> _DATA SHOWN_
.....
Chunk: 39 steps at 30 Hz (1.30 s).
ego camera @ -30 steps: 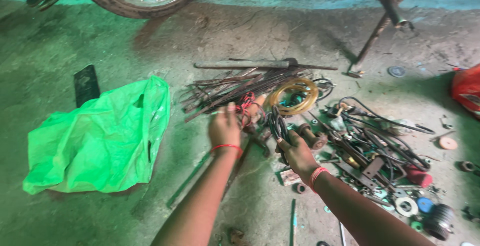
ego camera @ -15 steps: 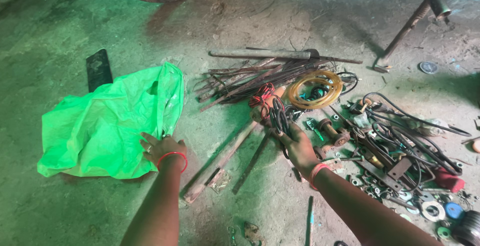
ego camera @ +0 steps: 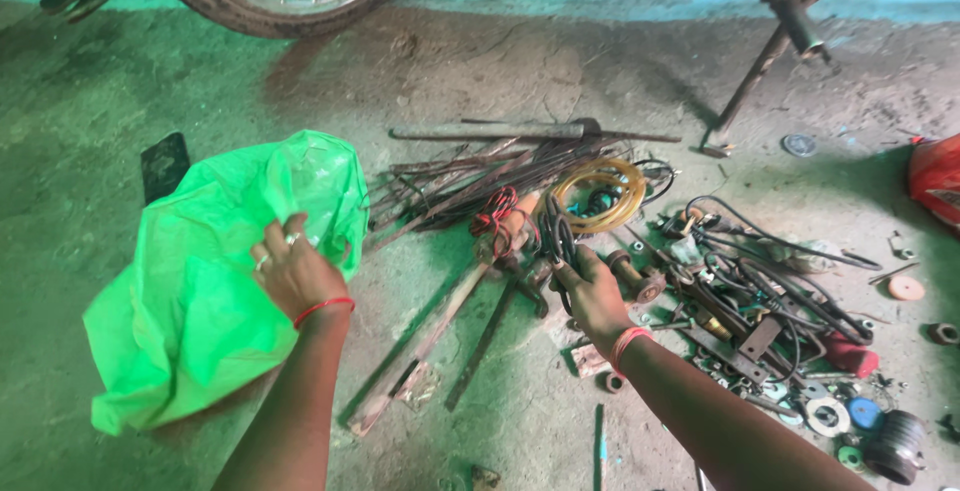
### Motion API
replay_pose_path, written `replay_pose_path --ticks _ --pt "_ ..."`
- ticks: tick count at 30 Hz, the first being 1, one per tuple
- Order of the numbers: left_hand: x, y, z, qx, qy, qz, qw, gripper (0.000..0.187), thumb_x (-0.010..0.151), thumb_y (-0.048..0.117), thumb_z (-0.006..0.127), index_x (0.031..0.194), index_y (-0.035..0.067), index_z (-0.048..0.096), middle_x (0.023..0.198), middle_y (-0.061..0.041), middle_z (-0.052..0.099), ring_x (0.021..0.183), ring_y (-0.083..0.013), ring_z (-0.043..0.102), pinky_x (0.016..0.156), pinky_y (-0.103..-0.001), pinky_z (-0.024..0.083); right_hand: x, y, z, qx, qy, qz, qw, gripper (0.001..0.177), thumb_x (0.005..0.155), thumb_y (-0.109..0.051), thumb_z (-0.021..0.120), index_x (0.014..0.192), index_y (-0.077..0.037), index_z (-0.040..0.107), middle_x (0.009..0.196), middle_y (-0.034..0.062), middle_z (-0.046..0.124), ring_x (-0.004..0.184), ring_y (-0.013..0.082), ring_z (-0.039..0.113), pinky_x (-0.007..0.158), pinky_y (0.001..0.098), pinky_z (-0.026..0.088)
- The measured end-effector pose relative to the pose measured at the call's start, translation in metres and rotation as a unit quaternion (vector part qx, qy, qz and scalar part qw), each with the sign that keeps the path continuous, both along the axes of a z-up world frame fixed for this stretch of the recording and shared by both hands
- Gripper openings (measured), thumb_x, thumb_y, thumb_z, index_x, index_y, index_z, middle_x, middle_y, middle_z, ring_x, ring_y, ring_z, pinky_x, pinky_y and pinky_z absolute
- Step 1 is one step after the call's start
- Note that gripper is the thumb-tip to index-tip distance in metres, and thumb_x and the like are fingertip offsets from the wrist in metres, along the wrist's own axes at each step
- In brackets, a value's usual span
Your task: The person sorts through a pile of tools and motorcycle parts on the floor, picking up items like wrenches, pliers, and metal rods, and placing them into a black toolbox or a green plastic bag. The person handles various small parts and wires, organizing them into the container.
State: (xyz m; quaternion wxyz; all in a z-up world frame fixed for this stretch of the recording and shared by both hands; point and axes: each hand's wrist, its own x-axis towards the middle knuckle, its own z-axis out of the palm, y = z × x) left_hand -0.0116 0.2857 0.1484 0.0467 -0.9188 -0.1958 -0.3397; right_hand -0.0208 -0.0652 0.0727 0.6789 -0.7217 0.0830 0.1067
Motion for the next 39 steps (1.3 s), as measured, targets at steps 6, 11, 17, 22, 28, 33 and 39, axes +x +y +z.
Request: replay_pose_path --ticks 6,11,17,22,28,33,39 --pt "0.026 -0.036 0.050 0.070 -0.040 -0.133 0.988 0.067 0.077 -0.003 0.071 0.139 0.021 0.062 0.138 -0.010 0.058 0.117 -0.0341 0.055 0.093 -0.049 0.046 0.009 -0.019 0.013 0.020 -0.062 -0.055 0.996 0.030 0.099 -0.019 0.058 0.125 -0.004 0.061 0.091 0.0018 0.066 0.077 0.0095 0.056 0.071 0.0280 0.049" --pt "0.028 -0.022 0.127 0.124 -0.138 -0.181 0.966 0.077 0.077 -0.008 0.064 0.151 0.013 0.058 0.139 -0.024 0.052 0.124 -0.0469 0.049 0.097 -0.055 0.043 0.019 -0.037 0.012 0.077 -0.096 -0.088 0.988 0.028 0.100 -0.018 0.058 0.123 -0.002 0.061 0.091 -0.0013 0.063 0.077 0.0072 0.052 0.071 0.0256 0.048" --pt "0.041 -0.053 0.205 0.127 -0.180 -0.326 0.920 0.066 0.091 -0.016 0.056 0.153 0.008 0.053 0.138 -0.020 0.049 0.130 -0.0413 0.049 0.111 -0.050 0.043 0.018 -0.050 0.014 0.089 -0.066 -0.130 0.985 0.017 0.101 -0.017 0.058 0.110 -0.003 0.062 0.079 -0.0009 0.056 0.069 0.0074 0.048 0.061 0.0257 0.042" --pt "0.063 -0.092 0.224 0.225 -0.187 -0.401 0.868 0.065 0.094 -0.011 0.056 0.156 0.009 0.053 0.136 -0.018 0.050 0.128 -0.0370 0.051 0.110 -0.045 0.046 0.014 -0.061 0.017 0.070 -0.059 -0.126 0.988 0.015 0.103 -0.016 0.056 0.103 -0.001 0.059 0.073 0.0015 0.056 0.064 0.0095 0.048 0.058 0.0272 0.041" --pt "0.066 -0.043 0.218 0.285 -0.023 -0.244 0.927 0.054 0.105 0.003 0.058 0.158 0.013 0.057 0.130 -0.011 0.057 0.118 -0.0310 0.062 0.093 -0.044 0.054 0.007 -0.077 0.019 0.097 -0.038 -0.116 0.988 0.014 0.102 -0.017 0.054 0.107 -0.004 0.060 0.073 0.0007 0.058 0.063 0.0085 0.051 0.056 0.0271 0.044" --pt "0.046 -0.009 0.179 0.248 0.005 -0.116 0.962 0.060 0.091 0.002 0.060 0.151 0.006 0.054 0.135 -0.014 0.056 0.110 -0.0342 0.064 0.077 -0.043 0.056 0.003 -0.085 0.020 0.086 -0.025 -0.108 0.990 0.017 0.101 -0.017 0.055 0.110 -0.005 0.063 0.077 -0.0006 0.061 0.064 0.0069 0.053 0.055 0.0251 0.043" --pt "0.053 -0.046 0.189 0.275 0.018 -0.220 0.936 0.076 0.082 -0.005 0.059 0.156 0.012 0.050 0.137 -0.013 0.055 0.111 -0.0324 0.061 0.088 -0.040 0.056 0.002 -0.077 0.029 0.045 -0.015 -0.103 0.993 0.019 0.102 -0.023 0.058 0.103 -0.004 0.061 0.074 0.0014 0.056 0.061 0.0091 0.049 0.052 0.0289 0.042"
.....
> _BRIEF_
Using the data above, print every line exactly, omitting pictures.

> _SOLUTION_
Chunk: 39 steps at 30 Hz (1.30 s).
ego camera @ -30 steps: 
ego camera @ -15 steps: 
ego camera @ +0 steps: 
### Motion API
replay_pose_path, written `replay_pose_path --ticks _ --pt "_ ..."`
- ticks: tick count at 30 Hz, the first being 1, one per tuple
- Order of the numbers: left_hand: x, y, z, qx, qy, qz, qw, gripper (0.000..0.187), thumb_x (-0.010..0.151), thumb_y (-0.048..0.117), thumb_z (-0.006..0.127), index_x (0.031..0.194), index_y (-0.035..0.067), index_z (-0.048..0.096), middle_x (0.023..0.198), middle_y (-0.061..0.041), middle_z (-0.052..0.099), ring_x (0.021..0.183), ring_y (-0.083..0.013), ring_z (-0.043..0.102), pinky_x (0.016..0.156), pinky_y (-0.103..-0.001), pinky_z (-0.024..0.083); right_hand: x, y, z, qx, qy, qz, qw, gripper (0.001..0.177), thumb_x (0.005..0.155), thumb_y (-0.109..0.051), thumb_z (-0.021..0.120), index_x (0.014..0.192), index_y (-0.077..0.037), index_z (-0.040..0.107), middle_x (0.009..0.196), middle_y (-0.034..0.062), middle_z (-0.046..0.124), ring_x (-0.004..0.184), ring_y (-0.013..0.082), ring_z (-0.039..0.113), pinky_x (-0.007..0.158), pinky_y (0.001..0.098), pinky_z (-0.026..0.088)
- The measured end-effector pose relative to the pose measured at the call's start, translation in metres and rotation as a unit quaternion (vector part qx, qy, qz and scalar part qw), each with the sign that keeps the path continuous, both along the axes of a z-up world frame fixed for this stretch of the recording and shared by both hands
- Gripper openings (measured), thumb_x, thumb_y, thumb_z, index_x, index_y, index_z, middle_x, middle_y, middle_z, ring_x, ring_y, ring_z, pinky_x, pinky_y and pinky_z absolute
- Step 1 is one step after the call's start
- Note that gripper is the thumb-tip to index-tip distance in metres, and thumb_x and the like are fingertip offsets from the wrist in metres, along the wrist's own axes at each step
- In brackets, a value's usual span
Your task: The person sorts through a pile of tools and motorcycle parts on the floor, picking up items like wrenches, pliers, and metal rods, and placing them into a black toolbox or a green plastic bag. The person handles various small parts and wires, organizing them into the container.
State: (xyz m; quaternion wxyz; all in a z-up world frame fixed for this stretch of the recording and shared by both hands; point and axes: each hand's wrist, its own x-axis towards the middle knuckle, its own z-axis out of the palm, y = z × x) left_hand -0.0116 0.2857 0.1484 0.0467 -0.9188 -0.1958 -0.3397; right_hand -0.0208 -0.0652 0.0727 0.6789 -0.7217 0.0830 0.1067
Motion for the next 39 steps (1.3 s), as measured, targets at steps 6, 11, 17, 22, 28, 33 and 39, axes +x +y +z.
Request: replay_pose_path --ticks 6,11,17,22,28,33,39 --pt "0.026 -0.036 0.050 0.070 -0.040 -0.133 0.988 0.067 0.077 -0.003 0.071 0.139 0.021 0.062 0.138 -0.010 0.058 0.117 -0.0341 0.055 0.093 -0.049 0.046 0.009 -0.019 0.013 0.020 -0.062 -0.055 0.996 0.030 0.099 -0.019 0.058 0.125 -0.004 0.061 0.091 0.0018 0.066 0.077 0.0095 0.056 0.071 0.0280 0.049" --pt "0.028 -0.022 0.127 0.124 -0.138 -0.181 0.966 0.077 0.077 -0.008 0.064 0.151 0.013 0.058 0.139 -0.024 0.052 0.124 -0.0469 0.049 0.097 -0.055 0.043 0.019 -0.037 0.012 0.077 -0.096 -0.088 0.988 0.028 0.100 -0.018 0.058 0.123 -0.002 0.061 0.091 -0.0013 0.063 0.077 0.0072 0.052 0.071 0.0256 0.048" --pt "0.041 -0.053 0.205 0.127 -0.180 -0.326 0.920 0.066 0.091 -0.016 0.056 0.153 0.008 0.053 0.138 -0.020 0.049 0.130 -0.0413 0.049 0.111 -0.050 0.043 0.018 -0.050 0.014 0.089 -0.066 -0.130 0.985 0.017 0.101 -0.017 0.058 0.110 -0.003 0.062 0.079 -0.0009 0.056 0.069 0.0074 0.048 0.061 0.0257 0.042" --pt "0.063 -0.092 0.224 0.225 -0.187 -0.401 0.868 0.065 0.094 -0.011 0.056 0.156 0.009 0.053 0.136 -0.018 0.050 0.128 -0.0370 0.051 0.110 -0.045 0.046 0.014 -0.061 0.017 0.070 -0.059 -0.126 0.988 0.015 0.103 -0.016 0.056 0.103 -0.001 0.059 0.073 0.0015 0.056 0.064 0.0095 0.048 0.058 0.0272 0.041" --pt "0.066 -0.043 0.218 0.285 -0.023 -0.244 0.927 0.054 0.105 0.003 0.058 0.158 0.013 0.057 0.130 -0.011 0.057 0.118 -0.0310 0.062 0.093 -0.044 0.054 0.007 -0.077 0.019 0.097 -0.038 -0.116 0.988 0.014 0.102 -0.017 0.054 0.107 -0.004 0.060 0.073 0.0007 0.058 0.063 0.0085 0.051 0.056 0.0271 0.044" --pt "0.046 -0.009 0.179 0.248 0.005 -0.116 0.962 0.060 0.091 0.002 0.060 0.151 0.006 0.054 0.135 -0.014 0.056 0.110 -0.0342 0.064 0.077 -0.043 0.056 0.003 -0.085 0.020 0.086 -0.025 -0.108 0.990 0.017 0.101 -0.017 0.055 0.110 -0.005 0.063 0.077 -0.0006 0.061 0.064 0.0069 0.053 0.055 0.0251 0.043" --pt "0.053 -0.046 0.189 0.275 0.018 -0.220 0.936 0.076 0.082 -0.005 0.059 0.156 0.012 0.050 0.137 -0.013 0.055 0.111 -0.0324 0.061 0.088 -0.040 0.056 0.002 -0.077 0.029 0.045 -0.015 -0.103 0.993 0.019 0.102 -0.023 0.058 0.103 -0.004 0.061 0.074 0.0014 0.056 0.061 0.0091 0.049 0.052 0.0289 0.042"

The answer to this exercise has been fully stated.